When it’s worked, it’s been exciting to see the Bruins’ young defensemen join the rush as Boston’s back end receives a slight makeover in the post-Andrew Ference era.
When it hasn’t the Bruins have understandably given up more chances to their opponents. So it’s a good thing they have a pretty good fail-safe in Tuukka Rask.
Rask’s needed to be on his toes more this season than in seasons past. Why? Because it’s been apparent throughout the early part of the season that the team is still finding its way defensively.
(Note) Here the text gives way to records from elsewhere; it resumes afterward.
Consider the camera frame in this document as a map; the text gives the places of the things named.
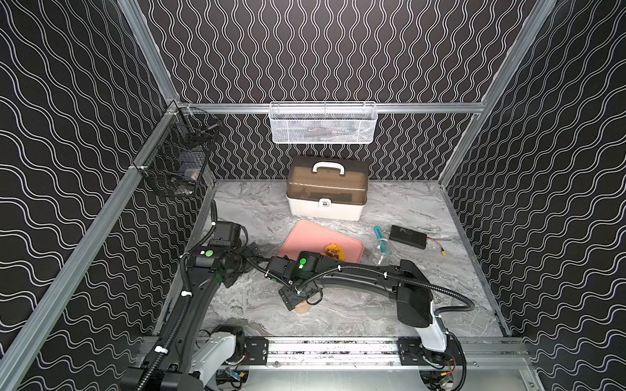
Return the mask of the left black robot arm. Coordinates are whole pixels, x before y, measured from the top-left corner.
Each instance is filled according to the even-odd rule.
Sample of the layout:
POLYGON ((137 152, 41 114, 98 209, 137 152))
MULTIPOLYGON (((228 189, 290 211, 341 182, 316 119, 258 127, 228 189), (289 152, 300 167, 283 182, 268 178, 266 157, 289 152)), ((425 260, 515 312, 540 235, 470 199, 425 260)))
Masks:
POLYGON ((215 374, 223 365, 237 366, 246 357, 246 337, 238 326, 218 327, 202 347, 201 326, 217 291, 230 288, 262 261, 256 244, 241 239, 247 231, 218 220, 210 203, 207 234, 180 259, 182 288, 151 350, 126 369, 122 390, 215 390, 215 374))

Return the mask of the clear cookie jar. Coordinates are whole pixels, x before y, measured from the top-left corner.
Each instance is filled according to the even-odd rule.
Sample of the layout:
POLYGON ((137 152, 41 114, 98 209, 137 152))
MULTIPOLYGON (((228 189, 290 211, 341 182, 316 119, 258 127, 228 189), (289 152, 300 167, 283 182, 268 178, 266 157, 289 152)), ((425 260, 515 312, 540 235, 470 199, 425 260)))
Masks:
POLYGON ((310 311, 310 309, 311 309, 311 305, 309 305, 306 302, 301 302, 294 308, 294 311, 297 314, 306 314, 310 311))

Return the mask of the large orange fish cookie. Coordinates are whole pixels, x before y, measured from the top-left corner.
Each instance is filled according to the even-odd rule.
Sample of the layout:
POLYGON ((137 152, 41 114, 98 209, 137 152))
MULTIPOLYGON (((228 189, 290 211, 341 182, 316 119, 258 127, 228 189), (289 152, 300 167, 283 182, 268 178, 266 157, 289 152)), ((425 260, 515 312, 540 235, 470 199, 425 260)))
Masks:
POLYGON ((345 261, 347 257, 345 250, 339 244, 328 244, 324 249, 324 253, 326 256, 339 261, 345 261))

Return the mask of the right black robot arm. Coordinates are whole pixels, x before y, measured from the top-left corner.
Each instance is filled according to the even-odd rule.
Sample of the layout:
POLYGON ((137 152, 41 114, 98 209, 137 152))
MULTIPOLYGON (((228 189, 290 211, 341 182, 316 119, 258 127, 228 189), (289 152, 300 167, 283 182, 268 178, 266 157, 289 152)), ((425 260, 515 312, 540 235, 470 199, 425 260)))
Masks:
POLYGON ((448 350, 448 329, 441 314, 471 312, 468 297, 433 283, 409 260, 397 266, 370 266, 344 262, 322 253, 302 252, 297 260, 288 257, 248 257, 247 263, 266 279, 282 285, 285 307, 324 296, 326 288, 346 288, 375 293, 396 302, 401 324, 415 328, 422 348, 436 353, 448 350))

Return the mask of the clear cookie jar handled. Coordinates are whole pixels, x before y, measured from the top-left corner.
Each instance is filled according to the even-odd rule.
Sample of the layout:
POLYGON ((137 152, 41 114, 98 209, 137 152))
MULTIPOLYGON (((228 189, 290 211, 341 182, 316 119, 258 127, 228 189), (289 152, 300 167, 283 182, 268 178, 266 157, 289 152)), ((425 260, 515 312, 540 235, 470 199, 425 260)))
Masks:
POLYGON ((373 261, 378 266, 388 266, 394 262, 394 250, 386 239, 379 239, 373 249, 373 261))

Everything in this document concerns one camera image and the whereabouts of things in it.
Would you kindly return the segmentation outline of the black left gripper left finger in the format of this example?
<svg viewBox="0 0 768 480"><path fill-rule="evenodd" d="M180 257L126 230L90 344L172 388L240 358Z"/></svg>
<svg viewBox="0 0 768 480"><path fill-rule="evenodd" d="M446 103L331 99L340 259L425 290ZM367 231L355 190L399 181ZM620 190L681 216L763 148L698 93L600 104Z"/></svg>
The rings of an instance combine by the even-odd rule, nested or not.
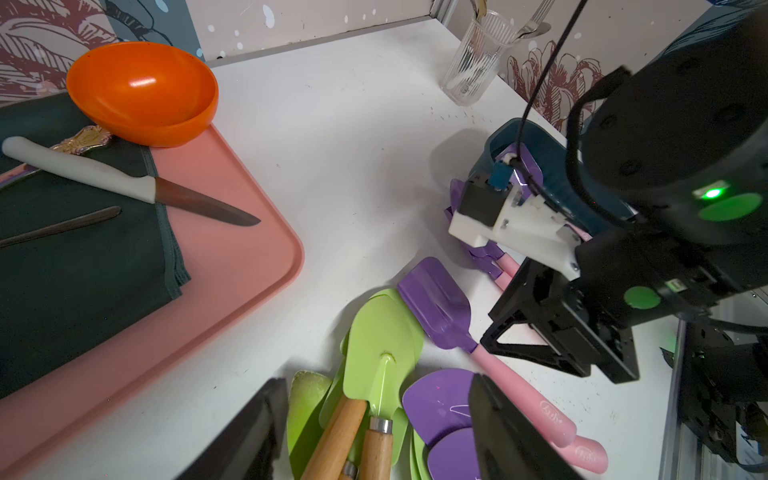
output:
<svg viewBox="0 0 768 480"><path fill-rule="evenodd" d="M182 473L180 479L271 479L288 414L288 387L271 378Z"/></svg>

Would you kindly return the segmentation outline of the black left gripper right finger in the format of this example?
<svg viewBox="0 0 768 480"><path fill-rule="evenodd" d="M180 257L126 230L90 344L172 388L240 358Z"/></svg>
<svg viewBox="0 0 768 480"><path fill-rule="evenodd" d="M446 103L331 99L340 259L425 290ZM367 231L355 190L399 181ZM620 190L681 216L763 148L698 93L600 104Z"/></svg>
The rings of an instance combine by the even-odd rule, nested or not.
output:
<svg viewBox="0 0 768 480"><path fill-rule="evenodd" d="M580 477L488 376L473 376L469 407L483 479Z"/></svg>

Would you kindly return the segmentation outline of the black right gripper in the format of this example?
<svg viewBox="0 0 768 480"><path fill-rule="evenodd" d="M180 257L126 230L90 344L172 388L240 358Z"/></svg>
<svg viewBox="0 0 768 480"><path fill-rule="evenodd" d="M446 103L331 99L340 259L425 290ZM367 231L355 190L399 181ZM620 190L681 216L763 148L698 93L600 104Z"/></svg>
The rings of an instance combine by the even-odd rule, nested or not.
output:
<svg viewBox="0 0 768 480"><path fill-rule="evenodd" d="M527 259L492 307L481 344L494 355L613 383L640 377L632 328L672 314L663 277L678 242L663 233L600 233L575 250L579 277Z"/></svg>

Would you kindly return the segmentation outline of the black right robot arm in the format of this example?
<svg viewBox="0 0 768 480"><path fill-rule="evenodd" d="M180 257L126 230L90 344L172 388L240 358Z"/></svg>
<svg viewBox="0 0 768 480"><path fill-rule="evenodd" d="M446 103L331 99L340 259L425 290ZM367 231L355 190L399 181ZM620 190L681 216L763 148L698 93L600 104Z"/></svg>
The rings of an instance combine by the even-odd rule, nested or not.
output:
<svg viewBox="0 0 768 480"><path fill-rule="evenodd" d="M737 464L738 428L767 438L767 329L711 311L767 283L767 5L731 7L712 36L618 68L574 105L565 178L599 223L586 242L526 255L482 344L625 383L639 377L633 328L675 316L682 420Z"/></svg>

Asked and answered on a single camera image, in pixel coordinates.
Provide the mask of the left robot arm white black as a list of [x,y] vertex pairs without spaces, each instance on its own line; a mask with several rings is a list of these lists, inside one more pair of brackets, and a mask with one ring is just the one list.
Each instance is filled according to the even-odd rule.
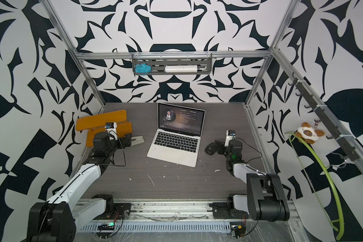
[[55,195],[35,203],[29,212],[26,241],[72,242],[77,231],[100,215],[116,220],[120,216],[112,195],[96,195],[80,208],[76,204],[88,188],[110,166],[114,153],[132,145],[132,135],[119,137],[114,130],[96,134],[93,149],[79,171]]

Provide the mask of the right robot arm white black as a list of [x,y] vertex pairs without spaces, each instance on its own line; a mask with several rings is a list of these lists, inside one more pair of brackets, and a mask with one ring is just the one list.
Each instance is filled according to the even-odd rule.
[[215,218],[250,218],[254,221],[288,221],[290,211],[283,186],[278,175],[262,172],[249,165],[242,158],[243,145],[248,145],[241,138],[226,142],[210,143],[205,152],[224,155],[226,169],[234,177],[246,184],[246,194],[230,194],[226,203],[211,203]]

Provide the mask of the silver laptop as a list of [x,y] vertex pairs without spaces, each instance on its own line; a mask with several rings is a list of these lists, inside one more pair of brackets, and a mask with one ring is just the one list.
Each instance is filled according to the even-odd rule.
[[195,167],[206,111],[169,103],[157,104],[157,131],[148,158]]

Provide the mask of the beige black stapler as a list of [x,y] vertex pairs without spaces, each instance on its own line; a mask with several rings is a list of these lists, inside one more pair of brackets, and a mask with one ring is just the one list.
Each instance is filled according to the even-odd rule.
[[145,140],[144,140],[143,136],[134,136],[131,138],[131,146],[142,144],[144,142],[145,142]]

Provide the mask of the orange lower board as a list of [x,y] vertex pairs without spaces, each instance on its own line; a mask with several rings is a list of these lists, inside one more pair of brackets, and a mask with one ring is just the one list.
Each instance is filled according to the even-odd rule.
[[[95,129],[90,129],[87,133],[86,139],[86,147],[93,147],[93,138],[97,133],[105,132],[105,127],[98,127]],[[117,134],[119,137],[124,137],[126,134],[132,133],[132,123],[125,122],[125,123],[117,123]]]

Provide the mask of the orange board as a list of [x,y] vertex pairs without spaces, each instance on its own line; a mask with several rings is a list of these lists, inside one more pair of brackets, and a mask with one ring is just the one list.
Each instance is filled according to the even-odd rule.
[[106,123],[121,123],[127,120],[126,110],[114,111],[100,115],[79,118],[76,122],[76,131],[91,130],[104,127]]
[[[93,147],[93,138],[97,133],[105,132],[105,127],[98,127],[95,129],[90,129],[87,133],[86,139],[86,147]],[[124,137],[126,134],[132,133],[132,123],[125,122],[125,123],[117,123],[117,134],[119,137]]]

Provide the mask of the orange upper board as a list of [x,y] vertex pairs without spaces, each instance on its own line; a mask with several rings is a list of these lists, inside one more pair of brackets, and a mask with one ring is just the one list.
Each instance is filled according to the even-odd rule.
[[76,131],[91,130],[104,127],[106,123],[121,123],[127,120],[126,110],[114,111],[100,115],[79,118],[76,122]]

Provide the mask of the teal scrubber ball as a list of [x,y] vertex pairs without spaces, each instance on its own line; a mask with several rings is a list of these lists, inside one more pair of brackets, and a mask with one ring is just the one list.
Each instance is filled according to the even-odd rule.
[[152,67],[146,63],[142,63],[135,65],[134,70],[138,74],[147,75],[148,73],[151,73]]

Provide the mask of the right round black controller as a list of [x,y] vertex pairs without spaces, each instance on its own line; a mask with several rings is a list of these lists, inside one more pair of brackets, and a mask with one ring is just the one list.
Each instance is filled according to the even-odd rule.
[[244,225],[232,225],[230,235],[233,238],[241,238],[246,234],[246,227]]

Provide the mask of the left controller board green LED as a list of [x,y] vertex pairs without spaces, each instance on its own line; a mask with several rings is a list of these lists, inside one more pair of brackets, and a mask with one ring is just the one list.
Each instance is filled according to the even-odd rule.
[[115,223],[111,222],[111,223],[102,223],[101,225],[99,225],[97,227],[98,231],[114,231],[115,230]]

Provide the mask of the white roll on shelf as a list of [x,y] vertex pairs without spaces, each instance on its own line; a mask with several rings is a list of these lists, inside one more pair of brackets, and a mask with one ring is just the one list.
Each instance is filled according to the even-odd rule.
[[197,73],[197,65],[165,66],[166,73]]

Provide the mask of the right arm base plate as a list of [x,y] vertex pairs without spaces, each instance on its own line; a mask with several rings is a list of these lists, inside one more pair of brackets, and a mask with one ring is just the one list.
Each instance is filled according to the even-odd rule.
[[214,202],[210,203],[214,219],[248,219],[249,215],[245,211],[229,208],[227,203]]

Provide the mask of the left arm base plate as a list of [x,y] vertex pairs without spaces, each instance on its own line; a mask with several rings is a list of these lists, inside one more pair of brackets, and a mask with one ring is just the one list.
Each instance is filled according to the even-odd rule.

“I think the consequences of me not being on top of my game might be a little different than in the past,” Rask said. “I just try to stop every puck and keep the game tight. If we’re not playing our best, you know -- it’s been a little unusual situation for us, giving up chances, and what kind of chances we’ve been giving up but it’s part of the game and we just have to battle through that.”
This season has been a weird one for the Bruins. In addition to the changing of the guard as Torey Krug and Dougie Hamilton take on more prominent roles, the B’s have just been plain old sloppy and turnover-happy in their own end too often. So Rask has needed to be on his toes, and the $56 million man hasn’t disappointed.
Take Thursday’s win over the Panthers. On one of the first shifts of the game, the Bruins had a pair of giveaways, with Reilly Smith and Adam McQuaid both turning the puck over in the Boston zone in a short span. There were plenty of other mistakes made, but on the whole the B’s actually gave their opponent (who, remember, was the offensively and defensively and everything-ly challenged Panthers) less to work with than in games past.
The end result remained one goal, scored in the final six minutes by Jesse Winchester on a rebound. Through the roster turnover and shaky, out-of-sync play in front of him, Rask is second in the league with a 1.68 goals-against average and third with a .942 save-percentage.
“To have him as our backstop when we make mistakes is important,” Krug said. “When things aren't going well, you're kind of pushing a little bit too hard, and mistakes are bound to happen. When you're struggling, you want to keep moving forward, you want to keep being aggressive, and you have to have that confidence to be aggressive, so if you make a mistake, he's going to be there.”
The Bruins know that there’s been a changing of the guard on the back end. In the salary cap era, a decision like the one they had to make with Ference is unfortunately a no-brainer. If you can get younger and cheaper without making your team much worse, you have to do it. Plus Krug had proven in the playoffs that he was NHL-ready.
It’s just that replacing Ference in the lineup with a player like Krug, coupled with the emergence of Hamilton in his second season, changes the blue line and makes the good old “Call us boring, but you won’t score” Bruins the new “Buckle up, but we might score” Bruins. The pros are obvious: Krug has six such pros already to tie for the NHL lead among defensemen. Hamilton has three goals of his own.
The cons are apparent as well, as the young defensemen are still learning when to jump up and when to stay back.
“If you really look at it, the past few years we had a veteran group on the back end, and most of the guys were stay-at-home defensemen,” Zdeno Chara said. “Now we have that offensive part of our defense in our lineup. Not that it's a bad thing, but sometimes guys want to support the play -- and that's their job, to support the offense -- but when you do that, a few things open up defensively.
“You've just got to find a balance of when you are able to jump up and support and go for the rush or really recognize that they're leaving guys behind. … It's something that we as a group have to talk to each other about, especially young guys, to recognize that it's their job to support and be offensive, but first of all, because we are all defensemen, to prevent goals scored against.”
With communication and time, the B’s blue line will take shape and the chances for the opponent will subside. They won’t be where they were the last few years though, as the Bruins have to concede that increased opposing chances are part of the deal with having a good offensive presence on the back end.
“I think it comes down to working, five guys together on the ice,” Chara added. “We can be doing so many good things and working so hard, but if we're not working together as five guys, usually there's always going to be some hole or some gap that's going to be open. As long as we have five guys working together, supporting each other and talking, then everything's going to be easier and more in sync.”